Para Beirut, el peligro es obvio. Israel puede argumentar que no puede abandonar ciertos sectores a un ejército que considera insuficientemente independiente de Hezbolá. Al mismo tiempo, los socios del Líbano piden al mismo ejército que demuestre que puede convertirse en la única referencia de seguridad sobre el terreno.

El Presidente Joseph Aoun respondió públicamente a estas acusaciones. During the visit of the Finnish Minister of Defence Antti Häkkänen, he assured that the army had strengthened its deployment in the unoccupied villages and other areas of the South. Alegó que cumplía con sus deberes de mantener la seguridad, vigilar las manifestaciones armadas y ayudar al regreso de los habitantes.

Joseph Aoun rechazó principalmente las acusaciones israelíes contra la conducta del ejército.

Esta defensa llega en un momento en que la credibilidad internacional de la institución se vincula directamente con los medios que espera obtener.

La salida del Finul cambia la naturaleza del apoyo

La reunión de París se celebra finalmente con un plazo que pesa mucho sobre todos los debates: el post-final.

Al Joumhouria informa que París, Roma y Washington ya están discutiendo varias alternativas a la misión internacional en el Sur. Por consiguiente, la cuestión del apoyo al ejército se hace inseparable de la futura maquinaria internacional.

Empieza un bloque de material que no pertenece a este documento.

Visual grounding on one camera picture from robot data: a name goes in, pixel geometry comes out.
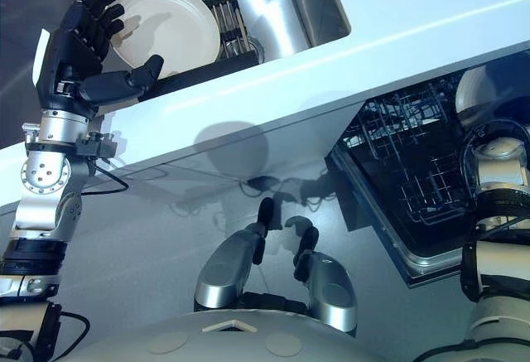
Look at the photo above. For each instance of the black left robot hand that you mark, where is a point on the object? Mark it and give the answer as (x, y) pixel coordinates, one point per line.
(68, 64)

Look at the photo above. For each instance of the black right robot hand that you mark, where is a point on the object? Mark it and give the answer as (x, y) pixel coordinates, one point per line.
(488, 114)

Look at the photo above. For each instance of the white round plate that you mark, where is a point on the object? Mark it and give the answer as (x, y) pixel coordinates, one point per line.
(165, 26)

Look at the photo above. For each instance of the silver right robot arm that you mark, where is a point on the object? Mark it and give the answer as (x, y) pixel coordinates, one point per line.
(501, 163)

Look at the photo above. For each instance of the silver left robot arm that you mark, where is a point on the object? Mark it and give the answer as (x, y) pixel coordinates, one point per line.
(41, 213)

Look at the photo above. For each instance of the black dishwasher rack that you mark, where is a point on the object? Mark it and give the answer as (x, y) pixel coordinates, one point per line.
(397, 146)

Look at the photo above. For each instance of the dishwasher door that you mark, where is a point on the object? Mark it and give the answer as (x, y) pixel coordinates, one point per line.
(372, 208)

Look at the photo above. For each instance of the grey round plate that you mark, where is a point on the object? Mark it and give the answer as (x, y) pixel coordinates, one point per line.
(472, 88)

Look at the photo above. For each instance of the black dish rack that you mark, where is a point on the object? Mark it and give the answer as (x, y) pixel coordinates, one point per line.
(207, 76)

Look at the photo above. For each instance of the white cabinet front panel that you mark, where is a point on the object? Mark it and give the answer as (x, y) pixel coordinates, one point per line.
(145, 221)

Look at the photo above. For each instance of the metal sink drain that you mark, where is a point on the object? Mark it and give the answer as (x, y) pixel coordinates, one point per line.
(256, 46)

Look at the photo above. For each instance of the dark right robot foot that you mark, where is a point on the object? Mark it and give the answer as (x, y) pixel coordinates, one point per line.
(306, 242)

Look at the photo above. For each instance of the dark robot foot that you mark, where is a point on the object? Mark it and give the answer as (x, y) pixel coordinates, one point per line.
(265, 213)
(306, 242)

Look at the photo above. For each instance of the stainless steel sink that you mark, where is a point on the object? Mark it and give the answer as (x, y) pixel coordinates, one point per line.
(290, 6)

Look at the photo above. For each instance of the silver right robot leg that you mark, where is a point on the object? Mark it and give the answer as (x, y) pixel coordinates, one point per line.
(331, 291)

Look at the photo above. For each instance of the silver robot leg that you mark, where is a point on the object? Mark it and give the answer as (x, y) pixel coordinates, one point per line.
(331, 291)
(225, 271)

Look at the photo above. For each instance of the dark left robot foot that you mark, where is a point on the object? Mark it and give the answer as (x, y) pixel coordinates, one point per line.
(265, 213)

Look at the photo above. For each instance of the silver left robot leg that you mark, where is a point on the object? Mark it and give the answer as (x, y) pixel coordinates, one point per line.
(225, 271)

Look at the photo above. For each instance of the grey robot torso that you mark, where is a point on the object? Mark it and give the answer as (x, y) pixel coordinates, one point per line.
(248, 343)

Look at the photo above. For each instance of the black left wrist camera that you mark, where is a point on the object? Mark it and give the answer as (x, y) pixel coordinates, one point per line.
(97, 146)

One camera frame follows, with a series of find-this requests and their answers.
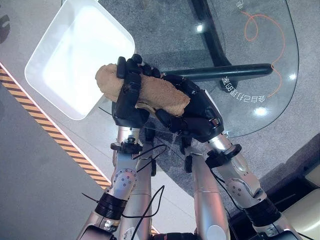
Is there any thin black cable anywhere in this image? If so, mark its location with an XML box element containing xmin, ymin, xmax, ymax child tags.
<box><xmin>122</xmin><ymin>184</ymin><xmax>166</xmax><ymax>227</ymax></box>
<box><xmin>131</xmin><ymin>144</ymin><xmax>168</xmax><ymax>174</ymax></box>

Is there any cream sofa cushion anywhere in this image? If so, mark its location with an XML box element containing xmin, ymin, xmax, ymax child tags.
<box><xmin>281</xmin><ymin>188</ymin><xmax>320</xmax><ymax>240</ymax></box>
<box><xmin>303</xmin><ymin>162</ymin><xmax>320</xmax><ymax>190</ymax></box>

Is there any dark robot torso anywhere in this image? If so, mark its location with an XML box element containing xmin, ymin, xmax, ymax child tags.
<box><xmin>149</xmin><ymin>231</ymin><xmax>199</xmax><ymax>240</ymax></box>

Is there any yellow black hazard tape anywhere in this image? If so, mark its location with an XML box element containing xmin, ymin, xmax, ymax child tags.
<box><xmin>0</xmin><ymin>65</ymin><xmax>111</xmax><ymax>191</ymax></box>

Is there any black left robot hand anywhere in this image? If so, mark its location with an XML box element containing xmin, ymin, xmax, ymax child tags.
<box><xmin>111</xmin><ymin>53</ymin><xmax>151</xmax><ymax>129</ymax></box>

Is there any silver right robot leg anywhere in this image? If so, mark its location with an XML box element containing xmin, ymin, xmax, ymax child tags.
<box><xmin>179</xmin><ymin>134</ymin><xmax>231</xmax><ymax>240</ymax></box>

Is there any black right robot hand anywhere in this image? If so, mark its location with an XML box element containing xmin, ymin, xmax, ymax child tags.
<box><xmin>142</xmin><ymin>63</ymin><xmax>224</xmax><ymax>144</ymax></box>

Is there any black zip tie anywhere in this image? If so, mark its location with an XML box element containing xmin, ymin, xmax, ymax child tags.
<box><xmin>81</xmin><ymin>191</ymin><xmax>101</xmax><ymax>205</ymax></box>

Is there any white plastic basket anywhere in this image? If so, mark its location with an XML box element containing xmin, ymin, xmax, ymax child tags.
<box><xmin>24</xmin><ymin>0</ymin><xmax>136</xmax><ymax>121</ymax></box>

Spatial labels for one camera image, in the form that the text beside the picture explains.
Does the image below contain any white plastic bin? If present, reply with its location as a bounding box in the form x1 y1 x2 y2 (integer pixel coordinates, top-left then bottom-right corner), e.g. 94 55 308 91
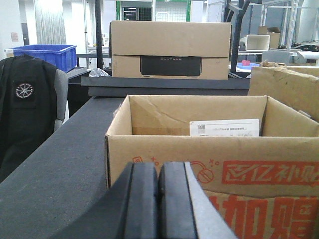
245 34 270 51

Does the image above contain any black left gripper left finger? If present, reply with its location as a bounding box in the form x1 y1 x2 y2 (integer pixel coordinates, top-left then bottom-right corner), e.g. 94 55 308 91
52 163 158 239

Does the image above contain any open printed cardboard box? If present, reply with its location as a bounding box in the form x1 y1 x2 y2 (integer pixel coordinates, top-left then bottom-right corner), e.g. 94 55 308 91
106 95 319 239

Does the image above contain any black foam platform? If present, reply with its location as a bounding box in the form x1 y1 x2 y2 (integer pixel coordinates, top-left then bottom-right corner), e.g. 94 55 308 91
0 77 250 239

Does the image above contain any closed brown box black window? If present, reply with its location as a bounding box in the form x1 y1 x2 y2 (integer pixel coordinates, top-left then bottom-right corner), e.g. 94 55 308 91
109 21 231 80

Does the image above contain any crumpled clear plastic bag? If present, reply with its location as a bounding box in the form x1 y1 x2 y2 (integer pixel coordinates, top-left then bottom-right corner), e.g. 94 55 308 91
89 68 110 77

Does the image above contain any small far cardboard box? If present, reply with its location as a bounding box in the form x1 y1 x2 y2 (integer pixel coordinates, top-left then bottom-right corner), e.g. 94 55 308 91
258 26 281 49

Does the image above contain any white paper label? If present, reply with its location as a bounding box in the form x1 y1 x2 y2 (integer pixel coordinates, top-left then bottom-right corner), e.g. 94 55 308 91
189 119 260 137

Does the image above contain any blue plastic crate far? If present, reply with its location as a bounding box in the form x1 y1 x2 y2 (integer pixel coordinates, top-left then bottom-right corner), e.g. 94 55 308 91
5 44 77 73

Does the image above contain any black vertical pole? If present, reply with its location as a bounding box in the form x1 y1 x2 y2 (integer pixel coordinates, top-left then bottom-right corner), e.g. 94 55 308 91
94 0 103 69

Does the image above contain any black jacket with emblem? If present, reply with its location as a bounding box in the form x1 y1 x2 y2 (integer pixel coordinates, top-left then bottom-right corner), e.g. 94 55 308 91
0 55 57 177

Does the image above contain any pink tape roll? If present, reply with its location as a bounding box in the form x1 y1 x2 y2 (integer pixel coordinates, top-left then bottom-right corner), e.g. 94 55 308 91
241 60 251 67

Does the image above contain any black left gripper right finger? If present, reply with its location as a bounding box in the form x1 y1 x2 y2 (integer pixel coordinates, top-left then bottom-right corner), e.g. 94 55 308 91
159 162 236 239

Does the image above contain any plain worn cardboard box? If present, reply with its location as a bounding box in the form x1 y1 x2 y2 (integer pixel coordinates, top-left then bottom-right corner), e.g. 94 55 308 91
248 62 319 121

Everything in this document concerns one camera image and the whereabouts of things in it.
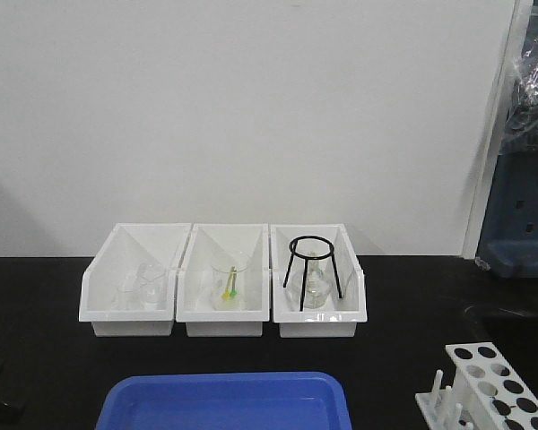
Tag white test tube rack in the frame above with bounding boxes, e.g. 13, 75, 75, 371
415, 342, 538, 429

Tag left white storage bin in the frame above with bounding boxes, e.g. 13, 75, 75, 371
79, 223, 192, 337

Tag white storage bin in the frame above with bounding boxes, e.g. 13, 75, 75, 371
270, 224, 368, 338
79, 223, 192, 337
175, 224, 271, 337

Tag small glass beakers cluster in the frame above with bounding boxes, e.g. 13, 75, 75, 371
112, 263, 166, 311

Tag yellow plastic dropper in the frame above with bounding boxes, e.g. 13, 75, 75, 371
221, 266, 235, 300

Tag middle white storage bin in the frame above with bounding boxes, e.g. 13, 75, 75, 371
175, 224, 271, 337

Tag green plastic dropper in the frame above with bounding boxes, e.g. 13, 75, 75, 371
230, 267, 238, 298

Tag glass beaker with droppers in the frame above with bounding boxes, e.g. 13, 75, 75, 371
211, 250, 250, 312

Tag blue plastic tray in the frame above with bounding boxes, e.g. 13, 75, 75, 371
96, 372, 352, 429

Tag right white storage bin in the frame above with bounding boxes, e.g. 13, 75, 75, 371
270, 224, 368, 338

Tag glass flask under tripod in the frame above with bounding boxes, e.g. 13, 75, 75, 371
283, 252, 332, 312

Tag dark blue perforated crate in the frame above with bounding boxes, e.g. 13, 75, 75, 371
476, 152, 538, 278

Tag clear plastic wrap bag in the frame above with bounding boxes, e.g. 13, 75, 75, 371
500, 29, 538, 155

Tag black wire tripod stand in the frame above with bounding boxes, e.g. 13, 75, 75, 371
282, 235, 344, 299

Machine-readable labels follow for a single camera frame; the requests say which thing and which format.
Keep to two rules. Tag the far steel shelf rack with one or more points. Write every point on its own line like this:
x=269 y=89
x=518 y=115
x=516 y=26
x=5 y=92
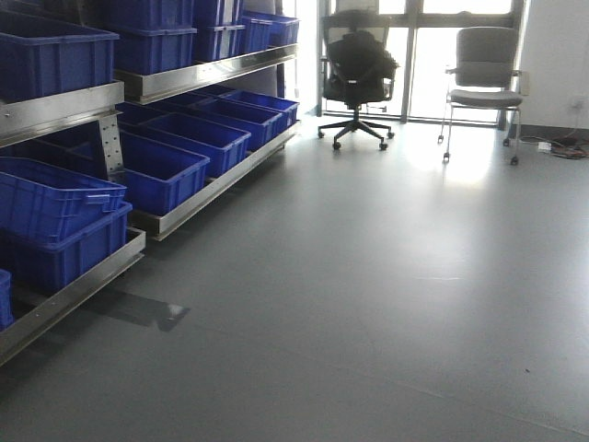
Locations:
x=152 y=88

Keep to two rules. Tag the steel shelf rack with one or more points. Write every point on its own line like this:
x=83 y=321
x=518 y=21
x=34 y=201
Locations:
x=24 y=120
x=152 y=88

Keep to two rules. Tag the near steel shelf rack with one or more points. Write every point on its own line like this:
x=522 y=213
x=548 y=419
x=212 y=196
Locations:
x=24 y=120

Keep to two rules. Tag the black office chair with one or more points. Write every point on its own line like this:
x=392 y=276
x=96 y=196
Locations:
x=361 y=70

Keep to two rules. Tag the blue crate upper far end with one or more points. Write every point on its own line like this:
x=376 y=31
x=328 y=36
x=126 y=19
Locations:
x=264 y=31

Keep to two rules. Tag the grey visitor chair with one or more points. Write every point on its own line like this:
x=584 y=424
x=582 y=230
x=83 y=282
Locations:
x=484 y=77

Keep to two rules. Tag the blue crate stacked lower near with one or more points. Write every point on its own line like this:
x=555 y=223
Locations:
x=42 y=202

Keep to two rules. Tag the blue crate bottom near rack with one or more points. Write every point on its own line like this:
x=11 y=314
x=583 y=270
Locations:
x=50 y=267

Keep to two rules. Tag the blue crate rack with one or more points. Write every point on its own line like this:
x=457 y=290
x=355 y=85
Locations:
x=50 y=267
x=42 y=57

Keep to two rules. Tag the blue crate top near rack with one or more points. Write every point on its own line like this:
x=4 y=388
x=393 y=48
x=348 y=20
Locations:
x=42 y=57

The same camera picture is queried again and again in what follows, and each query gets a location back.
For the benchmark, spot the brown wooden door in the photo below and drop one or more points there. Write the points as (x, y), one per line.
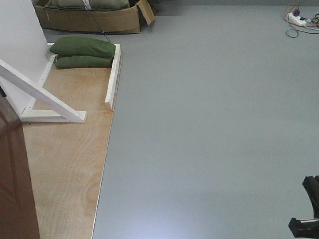
(18, 218)

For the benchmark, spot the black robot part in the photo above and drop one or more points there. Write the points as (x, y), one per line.
(308, 228)

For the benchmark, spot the plywood floor platform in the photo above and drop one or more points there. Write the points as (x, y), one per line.
(67, 159)

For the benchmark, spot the open cardboard box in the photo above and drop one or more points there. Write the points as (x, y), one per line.
(125, 21)

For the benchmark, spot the lower green sandbag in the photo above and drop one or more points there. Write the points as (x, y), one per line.
(76, 61)

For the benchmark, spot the green sandbag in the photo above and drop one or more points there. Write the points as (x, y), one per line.
(76, 45)
(76, 61)

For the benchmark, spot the upper green sandbag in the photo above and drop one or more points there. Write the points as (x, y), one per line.
(76, 45)

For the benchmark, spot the large olive green bag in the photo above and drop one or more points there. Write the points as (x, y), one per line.
(108, 5)

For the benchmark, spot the white power strip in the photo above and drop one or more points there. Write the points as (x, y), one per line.
(296, 20)

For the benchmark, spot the white wooden edge rail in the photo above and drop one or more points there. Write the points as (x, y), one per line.
(113, 79)

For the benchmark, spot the white wooden door frame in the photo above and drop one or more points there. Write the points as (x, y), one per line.
(25, 63)

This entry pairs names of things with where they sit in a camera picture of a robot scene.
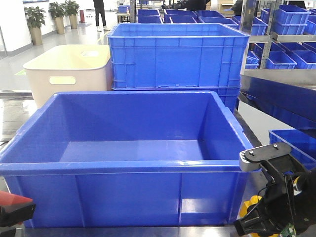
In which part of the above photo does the potted plant left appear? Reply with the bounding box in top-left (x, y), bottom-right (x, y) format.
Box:
top-left (24, 6), bottom-right (46, 46)

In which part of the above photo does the standing person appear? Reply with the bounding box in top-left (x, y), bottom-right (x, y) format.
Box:
top-left (93, 0), bottom-right (110, 32)

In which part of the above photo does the yellow toy brick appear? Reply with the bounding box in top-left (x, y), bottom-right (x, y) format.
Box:
top-left (239, 195), bottom-right (265, 237)

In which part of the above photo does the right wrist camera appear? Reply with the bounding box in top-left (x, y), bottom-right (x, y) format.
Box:
top-left (239, 142), bottom-right (292, 172)

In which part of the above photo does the large blue target bin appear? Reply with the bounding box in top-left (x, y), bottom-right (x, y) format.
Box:
top-left (0, 91), bottom-right (252, 228)

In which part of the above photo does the potted plant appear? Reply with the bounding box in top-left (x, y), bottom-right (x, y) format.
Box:
top-left (48, 1), bottom-right (66, 35)
top-left (24, 6), bottom-right (46, 46)
top-left (65, 0), bottom-right (79, 29)

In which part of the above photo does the red cube block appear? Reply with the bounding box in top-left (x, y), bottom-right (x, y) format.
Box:
top-left (0, 191), bottom-right (33, 206)

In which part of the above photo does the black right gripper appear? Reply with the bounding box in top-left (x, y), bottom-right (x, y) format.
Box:
top-left (234, 169), bottom-right (316, 236)

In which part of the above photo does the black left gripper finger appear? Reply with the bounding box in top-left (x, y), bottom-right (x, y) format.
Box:
top-left (0, 202), bottom-right (36, 227)

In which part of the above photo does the tall blue crate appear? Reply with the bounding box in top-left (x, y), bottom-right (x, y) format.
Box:
top-left (106, 23), bottom-right (250, 91)

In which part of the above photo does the beige plastic tub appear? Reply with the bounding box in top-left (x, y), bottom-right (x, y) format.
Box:
top-left (23, 44), bottom-right (113, 108)

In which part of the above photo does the potted plant middle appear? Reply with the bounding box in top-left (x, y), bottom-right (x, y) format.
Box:
top-left (48, 1), bottom-right (66, 35)

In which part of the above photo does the potted plant right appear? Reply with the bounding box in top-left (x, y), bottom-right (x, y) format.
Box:
top-left (65, 0), bottom-right (79, 29)

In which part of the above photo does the blue bin beside target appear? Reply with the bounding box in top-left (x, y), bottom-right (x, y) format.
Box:
top-left (269, 129), bottom-right (316, 170)

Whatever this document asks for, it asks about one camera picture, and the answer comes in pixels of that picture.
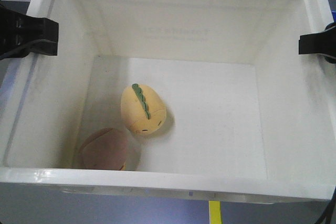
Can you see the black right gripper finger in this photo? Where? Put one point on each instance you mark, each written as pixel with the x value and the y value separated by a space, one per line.
pixel 322 43

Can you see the yellow egg plush green stripe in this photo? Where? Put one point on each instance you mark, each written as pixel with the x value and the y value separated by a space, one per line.
pixel 142 110

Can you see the white plastic tote box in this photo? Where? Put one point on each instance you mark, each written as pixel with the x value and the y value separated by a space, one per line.
pixel 249 119

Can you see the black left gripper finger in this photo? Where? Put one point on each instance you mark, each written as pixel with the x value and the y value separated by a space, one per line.
pixel 22 34

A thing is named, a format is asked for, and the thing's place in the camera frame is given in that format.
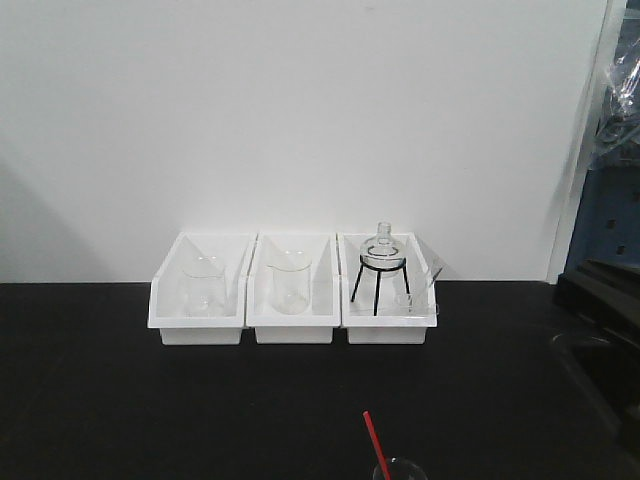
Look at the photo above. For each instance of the red stirring rod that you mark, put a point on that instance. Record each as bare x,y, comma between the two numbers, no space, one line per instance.
376,445

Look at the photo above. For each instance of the clear glass beaker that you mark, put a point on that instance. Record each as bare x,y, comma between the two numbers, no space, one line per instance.
404,469

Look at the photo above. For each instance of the glass beaker in middle bin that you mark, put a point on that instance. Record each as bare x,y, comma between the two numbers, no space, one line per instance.
291,291

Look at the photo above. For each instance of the glass beaker in bin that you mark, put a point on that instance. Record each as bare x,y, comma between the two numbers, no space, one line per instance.
291,291
205,290

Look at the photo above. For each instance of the glass beaker in left bin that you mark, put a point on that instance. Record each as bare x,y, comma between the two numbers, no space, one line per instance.
205,290

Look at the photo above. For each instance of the middle white plastic bin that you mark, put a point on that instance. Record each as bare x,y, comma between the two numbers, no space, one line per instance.
316,325

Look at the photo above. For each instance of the white plastic bin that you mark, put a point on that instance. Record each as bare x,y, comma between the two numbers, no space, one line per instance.
357,318
167,314
316,325

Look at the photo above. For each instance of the round bottom glass flask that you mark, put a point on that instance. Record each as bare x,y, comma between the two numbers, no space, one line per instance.
383,251

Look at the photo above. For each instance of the right white plastic bin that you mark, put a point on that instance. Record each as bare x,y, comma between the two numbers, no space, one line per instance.
357,318

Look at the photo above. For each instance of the small glass funnel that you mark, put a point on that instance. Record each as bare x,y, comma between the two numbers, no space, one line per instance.
420,302

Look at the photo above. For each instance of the left white plastic bin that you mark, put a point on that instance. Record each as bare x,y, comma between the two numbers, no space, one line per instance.
167,314

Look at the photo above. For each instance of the blue metal shelf rack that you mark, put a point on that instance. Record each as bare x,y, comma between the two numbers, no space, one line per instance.
607,223

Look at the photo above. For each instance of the clear plastic bag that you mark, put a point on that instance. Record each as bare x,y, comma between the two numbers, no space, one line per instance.
617,136

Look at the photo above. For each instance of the black wire tripod stand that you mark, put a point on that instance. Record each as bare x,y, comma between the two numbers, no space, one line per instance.
380,280

Si el ejército tiene que recuperar algunas de las responsabilidades que se han llevado a cabo hasta ahora con el apoyo del Finul, tendrá que contar con capacidad adicional de vigilancia, movilidad, comunicación y control territorial. El Estado libanés, golpeado por la crisis financiera, no puede financiar esta oleada solo.

Pero los Estados requeridos quieren saber en qué entorno político se utilizará su ayuda.

Aquí es donde el caso se vuelve particularmente sensible a Hezbollah. La ayuda presentada explícitamente como contraparte del desarme podría interpretarse en el Líbano como un instrumento de presión externa. La información de Al Joumhouria, sin embargo, no permite tanto. No mencionan una cantidad condicionada a una medida específica o un calendario para el desarme del partido.

En cambio, indican que los donantes quieren relacionar la importancia de su compromiso con el progreso del Estado en el ejercicio de su autoridad.

Este matiz será decisivo en París.

El gobierno libanés tendrá que convencer a sus socios de que un ejército más fuerte acelerará precisamente el regreso del estado. Los donantes tendrán que decidir si están dispuestos a financiar este aumento antes de que se hayan eliminado todos los obstáculos políticos.

En medio de esta negociación, el ejército se encuentra en una posición paradójica. Se espera que se convierta en el centro del futuro aparato del sur, pero los medios necesarios para esta misión pueden depender de los resultados que no puede lograr por sí solo.

La cuestión de las armas es una cuestión de decisión política nacional y de operación militar. Las negociaciones con Israel también dependen de Washington y Tel Aviv. El retiro israelí no está solo en Beirut. En cuanto al período post-final, ya estaba discutiendo entre varias capitales.

Es en este enredo que París debe determinar hasta qué punto los socios del Líbano están listos para apoyar a su ejército. Detrás de las listas de materiales y necesidades financieras, el debate también se centrará en el papel que las capitales occidentales quieren desempeñar en la institución militar en el Líbano posterior a la guerra.